I don’t really have much to share in this catch up post. Life has been ticking along. The office is rife with diet chat and I want to chew my own arm off in protest. I don’t care if you’re ‘being good’, Linda – leave me out of it.
I’m here in the first week feeling like something needs to happen. I want to make changes, to salivate with possibility again (there’s an image for you). I’m a scaredy cat though in so many ways and I don’t want to be that way anymore, I want to take risks like I used to. Perhaps I should be looking for another job. The one I have is lovely and I like what I do but is it the right one? I chose it because I was so wounded by the last one and it’s been nearly 18 months now. I’m not even saying I want to leave the company, I love it here – I just know I need to push myself harder. So I’m going to find a way to do that.

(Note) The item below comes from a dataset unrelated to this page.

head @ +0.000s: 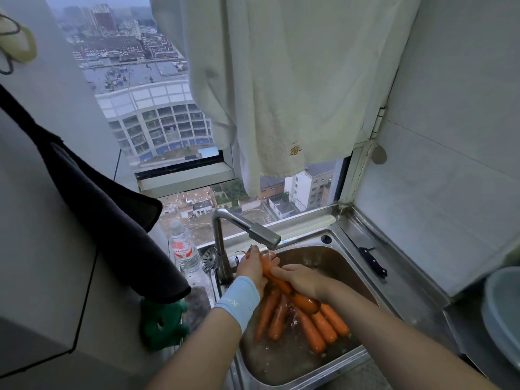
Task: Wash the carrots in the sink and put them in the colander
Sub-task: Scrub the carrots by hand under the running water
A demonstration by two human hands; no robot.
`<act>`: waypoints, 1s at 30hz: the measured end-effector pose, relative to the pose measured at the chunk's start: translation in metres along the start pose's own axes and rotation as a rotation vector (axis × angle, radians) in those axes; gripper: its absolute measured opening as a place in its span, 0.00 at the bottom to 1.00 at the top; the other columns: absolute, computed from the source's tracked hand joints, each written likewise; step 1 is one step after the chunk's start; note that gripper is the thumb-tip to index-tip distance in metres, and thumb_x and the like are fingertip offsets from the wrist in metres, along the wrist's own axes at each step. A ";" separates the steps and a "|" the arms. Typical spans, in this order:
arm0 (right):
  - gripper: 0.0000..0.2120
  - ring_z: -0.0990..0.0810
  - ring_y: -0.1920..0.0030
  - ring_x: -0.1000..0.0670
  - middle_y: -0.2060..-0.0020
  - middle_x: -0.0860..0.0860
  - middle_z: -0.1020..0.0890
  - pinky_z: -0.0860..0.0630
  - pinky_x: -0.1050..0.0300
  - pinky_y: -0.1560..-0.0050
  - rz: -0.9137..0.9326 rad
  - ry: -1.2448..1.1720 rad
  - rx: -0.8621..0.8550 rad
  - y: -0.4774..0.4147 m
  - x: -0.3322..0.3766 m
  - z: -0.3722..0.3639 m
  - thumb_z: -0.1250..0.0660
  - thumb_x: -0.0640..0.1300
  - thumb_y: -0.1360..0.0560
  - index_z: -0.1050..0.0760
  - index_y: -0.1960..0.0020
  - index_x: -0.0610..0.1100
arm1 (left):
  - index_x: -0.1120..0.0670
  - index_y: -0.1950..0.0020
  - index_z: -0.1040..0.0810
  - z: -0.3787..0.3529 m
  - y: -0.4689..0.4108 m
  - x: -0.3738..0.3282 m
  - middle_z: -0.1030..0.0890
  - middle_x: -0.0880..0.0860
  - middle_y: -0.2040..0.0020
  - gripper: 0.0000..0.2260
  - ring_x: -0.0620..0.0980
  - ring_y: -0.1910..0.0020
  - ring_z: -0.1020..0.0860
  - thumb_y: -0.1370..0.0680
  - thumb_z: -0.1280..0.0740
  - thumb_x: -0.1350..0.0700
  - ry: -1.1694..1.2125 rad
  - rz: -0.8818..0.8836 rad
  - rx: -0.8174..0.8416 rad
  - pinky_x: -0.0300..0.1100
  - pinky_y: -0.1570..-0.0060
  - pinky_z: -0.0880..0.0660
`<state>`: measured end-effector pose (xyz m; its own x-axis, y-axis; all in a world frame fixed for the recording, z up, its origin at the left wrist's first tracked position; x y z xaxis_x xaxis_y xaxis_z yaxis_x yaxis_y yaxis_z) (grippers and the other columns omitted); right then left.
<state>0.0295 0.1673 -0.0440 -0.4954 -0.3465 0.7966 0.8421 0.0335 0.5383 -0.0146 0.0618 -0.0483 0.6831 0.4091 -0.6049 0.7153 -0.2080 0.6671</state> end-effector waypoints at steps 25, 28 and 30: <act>0.26 0.16 0.48 0.48 0.51 0.48 0.13 0.26 0.44 0.34 0.026 0.131 -0.049 0.001 0.000 0.004 0.49 0.64 0.16 0.16 0.48 0.51 | 0.54 0.39 0.24 -0.001 0.017 0.004 0.17 0.54 0.44 0.08 0.52 0.45 0.18 0.16 0.39 0.56 -0.422 -0.155 0.111 0.51 0.37 0.23; 0.24 0.18 0.44 0.49 0.46 0.49 0.15 0.28 0.47 0.33 0.048 0.217 -0.046 0.003 0.009 -0.004 0.50 0.64 0.16 0.18 0.49 0.54 | 0.58 0.45 0.24 0.009 0.020 -0.011 0.17 0.55 0.53 0.12 0.50 0.56 0.18 0.14 0.44 0.54 -0.462 -0.233 -0.054 0.41 0.52 0.22; 0.23 0.19 0.43 0.48 0.45 0.48 0.16 0.28 0.48 0.34 0.050 0.236 -0.047 0.003 0.011 -0.010 0.50 0.63 0.16 0.19 0.50 0.54 | 0.58 0.50 0.25 0.017 0.025 -0.022 0.20 0.54 0.59 0.15 0.47 0.61 0.23 0.14 0.47 0.53 -0.512 -0.277 -0.158 0.38 0.62 0.29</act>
<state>0.0287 0.1543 -0.0369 -0.3943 -0.5549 0.7325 0.8760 0.0139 0.4821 -0.0092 0.0321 -0.0256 0.4869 -0.0588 -0.8715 0.8729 -0.0042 0.4880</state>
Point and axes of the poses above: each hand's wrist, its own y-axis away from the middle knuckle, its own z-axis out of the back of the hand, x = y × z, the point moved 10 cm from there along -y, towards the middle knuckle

This year I just want to surround myself with decent people and be happy. Get a grip on my self-doubt and find a way to soar. Isn’t that a great goal? I think I also need to start throwing away a lot of the old shit that weighs me down. The things that don’t bring me joy, as Marie Kondo would say.
See this is the thing about January, it’s so devoid of things to look forward to (unless you make it), that you’ve no choice but to sit in gazing at your own navel. It’s a good and bad thing, equally.